The output must be the line with "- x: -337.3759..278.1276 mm" and every following line to the end of the material, exactly as they appear, and nothing else.

---

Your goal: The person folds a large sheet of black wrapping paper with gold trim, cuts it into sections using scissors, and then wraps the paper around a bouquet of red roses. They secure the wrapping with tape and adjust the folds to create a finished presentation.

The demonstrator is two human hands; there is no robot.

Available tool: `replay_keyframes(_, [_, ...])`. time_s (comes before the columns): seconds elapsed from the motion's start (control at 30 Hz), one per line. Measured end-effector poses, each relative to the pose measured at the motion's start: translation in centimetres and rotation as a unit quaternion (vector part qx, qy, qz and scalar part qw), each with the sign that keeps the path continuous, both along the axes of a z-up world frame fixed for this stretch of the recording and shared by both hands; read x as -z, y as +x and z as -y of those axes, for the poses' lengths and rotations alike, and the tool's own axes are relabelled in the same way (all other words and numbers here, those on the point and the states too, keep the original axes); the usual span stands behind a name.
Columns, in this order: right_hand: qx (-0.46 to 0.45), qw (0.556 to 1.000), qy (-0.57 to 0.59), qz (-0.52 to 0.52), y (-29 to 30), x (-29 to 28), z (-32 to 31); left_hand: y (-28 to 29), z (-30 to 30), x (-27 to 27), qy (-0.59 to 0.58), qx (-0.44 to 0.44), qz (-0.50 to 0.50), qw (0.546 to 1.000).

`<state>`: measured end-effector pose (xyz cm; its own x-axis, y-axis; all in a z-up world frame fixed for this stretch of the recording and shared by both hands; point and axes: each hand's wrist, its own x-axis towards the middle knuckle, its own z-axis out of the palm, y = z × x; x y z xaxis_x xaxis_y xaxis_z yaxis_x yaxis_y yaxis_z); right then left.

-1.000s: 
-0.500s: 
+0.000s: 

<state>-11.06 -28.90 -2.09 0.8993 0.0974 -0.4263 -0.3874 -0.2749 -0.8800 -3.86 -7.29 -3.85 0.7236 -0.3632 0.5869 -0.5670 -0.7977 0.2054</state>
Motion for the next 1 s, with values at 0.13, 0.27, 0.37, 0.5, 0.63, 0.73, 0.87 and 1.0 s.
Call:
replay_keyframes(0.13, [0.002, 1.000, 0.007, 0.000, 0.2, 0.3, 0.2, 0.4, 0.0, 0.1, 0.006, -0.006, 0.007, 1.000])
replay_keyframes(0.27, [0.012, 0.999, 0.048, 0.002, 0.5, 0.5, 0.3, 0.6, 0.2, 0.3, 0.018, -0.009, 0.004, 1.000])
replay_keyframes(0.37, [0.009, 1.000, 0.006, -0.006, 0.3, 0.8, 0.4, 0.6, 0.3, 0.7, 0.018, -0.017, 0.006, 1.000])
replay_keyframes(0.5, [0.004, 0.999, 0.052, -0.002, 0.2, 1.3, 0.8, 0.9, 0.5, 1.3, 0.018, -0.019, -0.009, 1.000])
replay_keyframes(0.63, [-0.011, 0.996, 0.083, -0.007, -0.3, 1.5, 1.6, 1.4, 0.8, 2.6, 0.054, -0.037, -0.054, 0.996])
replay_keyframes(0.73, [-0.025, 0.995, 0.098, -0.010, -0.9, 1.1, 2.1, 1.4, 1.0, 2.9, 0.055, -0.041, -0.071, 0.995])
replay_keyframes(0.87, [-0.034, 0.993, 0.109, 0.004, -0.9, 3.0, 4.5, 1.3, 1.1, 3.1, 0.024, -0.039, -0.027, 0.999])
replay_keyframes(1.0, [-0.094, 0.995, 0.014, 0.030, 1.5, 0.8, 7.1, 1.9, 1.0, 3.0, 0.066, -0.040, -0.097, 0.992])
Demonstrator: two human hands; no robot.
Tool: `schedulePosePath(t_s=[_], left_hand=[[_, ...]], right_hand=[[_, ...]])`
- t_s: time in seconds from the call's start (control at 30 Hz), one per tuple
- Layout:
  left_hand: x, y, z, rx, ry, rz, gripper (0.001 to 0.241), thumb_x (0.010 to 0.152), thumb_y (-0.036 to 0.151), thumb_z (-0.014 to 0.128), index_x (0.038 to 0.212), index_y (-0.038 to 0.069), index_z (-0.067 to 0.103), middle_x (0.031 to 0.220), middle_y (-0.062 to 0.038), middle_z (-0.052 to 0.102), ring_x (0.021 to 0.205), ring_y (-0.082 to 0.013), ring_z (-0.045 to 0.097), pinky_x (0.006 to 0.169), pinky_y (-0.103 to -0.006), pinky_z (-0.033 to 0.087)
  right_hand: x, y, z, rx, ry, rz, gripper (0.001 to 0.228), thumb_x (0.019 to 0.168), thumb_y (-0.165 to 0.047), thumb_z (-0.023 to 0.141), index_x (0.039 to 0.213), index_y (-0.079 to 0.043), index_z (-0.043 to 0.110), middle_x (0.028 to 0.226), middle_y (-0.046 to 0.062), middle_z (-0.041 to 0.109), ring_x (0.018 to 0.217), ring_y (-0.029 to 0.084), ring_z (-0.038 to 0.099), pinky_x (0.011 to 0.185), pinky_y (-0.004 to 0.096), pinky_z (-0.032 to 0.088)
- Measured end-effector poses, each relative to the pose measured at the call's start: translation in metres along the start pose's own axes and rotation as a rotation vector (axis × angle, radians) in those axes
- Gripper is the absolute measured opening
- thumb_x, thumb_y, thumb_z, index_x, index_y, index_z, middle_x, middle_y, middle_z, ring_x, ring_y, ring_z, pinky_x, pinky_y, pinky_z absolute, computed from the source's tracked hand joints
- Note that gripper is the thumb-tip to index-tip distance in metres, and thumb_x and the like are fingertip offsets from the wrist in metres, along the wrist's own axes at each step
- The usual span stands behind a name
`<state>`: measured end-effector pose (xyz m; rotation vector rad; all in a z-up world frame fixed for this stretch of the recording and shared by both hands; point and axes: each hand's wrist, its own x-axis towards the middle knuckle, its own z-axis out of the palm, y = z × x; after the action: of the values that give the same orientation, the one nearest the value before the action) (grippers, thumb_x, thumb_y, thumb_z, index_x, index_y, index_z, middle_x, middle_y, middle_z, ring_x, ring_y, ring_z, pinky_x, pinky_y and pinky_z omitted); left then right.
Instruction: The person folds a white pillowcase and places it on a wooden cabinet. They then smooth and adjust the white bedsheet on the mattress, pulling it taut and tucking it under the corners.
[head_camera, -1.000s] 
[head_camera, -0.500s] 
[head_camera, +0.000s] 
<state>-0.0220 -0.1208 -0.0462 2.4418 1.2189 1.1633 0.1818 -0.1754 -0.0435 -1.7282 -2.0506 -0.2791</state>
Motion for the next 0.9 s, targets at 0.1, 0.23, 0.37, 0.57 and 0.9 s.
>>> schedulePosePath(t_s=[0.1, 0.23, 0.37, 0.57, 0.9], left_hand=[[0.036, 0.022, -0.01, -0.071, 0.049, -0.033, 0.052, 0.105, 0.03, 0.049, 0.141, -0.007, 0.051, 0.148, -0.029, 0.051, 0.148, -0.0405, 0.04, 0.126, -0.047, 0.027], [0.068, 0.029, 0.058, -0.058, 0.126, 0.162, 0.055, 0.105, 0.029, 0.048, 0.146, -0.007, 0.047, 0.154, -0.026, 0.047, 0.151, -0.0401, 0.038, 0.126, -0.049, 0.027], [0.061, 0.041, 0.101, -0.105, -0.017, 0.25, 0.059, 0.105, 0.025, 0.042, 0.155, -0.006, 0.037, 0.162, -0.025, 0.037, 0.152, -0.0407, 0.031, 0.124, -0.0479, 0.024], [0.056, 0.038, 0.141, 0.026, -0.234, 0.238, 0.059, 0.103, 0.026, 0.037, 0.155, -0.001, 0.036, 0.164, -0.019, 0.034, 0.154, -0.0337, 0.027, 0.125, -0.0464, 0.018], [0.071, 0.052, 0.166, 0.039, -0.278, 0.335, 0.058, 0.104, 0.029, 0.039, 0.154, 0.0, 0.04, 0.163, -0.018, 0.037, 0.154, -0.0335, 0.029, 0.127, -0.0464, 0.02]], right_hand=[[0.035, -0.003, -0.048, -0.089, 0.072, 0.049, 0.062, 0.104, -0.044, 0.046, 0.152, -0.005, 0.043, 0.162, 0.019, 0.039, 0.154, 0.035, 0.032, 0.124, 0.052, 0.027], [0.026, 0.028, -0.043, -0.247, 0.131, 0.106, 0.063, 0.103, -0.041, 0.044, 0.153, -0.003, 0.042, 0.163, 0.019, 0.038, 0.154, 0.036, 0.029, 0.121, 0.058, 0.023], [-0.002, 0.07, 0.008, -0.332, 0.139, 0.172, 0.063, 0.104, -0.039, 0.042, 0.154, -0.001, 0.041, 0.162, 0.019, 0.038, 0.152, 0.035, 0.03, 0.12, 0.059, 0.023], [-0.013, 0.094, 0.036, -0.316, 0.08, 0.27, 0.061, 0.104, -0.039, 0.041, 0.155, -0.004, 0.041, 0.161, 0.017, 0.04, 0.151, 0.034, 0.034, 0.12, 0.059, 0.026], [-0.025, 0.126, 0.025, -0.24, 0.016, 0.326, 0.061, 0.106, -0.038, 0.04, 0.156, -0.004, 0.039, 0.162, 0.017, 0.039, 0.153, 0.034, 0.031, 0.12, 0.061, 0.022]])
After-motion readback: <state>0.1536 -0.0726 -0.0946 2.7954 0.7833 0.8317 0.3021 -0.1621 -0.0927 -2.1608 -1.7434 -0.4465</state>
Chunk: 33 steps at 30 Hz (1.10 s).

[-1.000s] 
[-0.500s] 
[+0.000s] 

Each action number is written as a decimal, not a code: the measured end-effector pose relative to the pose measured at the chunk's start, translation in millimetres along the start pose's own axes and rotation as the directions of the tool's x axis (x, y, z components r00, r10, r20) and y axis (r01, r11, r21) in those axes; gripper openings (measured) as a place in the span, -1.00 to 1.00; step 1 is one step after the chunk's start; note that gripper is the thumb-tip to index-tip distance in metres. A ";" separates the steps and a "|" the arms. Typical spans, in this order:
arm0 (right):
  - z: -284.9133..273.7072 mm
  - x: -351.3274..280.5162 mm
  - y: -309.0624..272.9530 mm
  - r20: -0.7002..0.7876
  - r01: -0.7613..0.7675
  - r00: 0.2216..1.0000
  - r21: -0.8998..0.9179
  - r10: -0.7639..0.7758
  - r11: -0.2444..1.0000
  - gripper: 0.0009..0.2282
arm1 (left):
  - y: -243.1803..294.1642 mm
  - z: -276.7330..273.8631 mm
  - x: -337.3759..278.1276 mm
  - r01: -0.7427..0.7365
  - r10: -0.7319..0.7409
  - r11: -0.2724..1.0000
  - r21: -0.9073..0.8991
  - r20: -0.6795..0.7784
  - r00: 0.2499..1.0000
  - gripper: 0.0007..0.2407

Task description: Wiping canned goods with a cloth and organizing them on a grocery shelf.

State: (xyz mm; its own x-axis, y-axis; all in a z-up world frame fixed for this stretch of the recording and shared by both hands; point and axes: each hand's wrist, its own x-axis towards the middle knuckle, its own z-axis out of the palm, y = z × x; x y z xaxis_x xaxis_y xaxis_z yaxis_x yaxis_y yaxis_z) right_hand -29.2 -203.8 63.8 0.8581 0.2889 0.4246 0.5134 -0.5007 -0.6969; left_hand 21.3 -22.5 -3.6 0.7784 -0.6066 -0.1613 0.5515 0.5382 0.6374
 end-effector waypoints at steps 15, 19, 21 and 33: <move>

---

--- Answer to this task ---
  - x: -337.3759..278.1276 mm
  - r01: -0.7427..0.7365
  - r10: -0.7319..0.7409
  - r11: -0.2724..1.0000
  - r21: -0.9073..0.8991
  - r20: -0.6795..0.7784
  - r00: 0.2499..1.0000
  - gripper: 0.0007..0.2407

Task description: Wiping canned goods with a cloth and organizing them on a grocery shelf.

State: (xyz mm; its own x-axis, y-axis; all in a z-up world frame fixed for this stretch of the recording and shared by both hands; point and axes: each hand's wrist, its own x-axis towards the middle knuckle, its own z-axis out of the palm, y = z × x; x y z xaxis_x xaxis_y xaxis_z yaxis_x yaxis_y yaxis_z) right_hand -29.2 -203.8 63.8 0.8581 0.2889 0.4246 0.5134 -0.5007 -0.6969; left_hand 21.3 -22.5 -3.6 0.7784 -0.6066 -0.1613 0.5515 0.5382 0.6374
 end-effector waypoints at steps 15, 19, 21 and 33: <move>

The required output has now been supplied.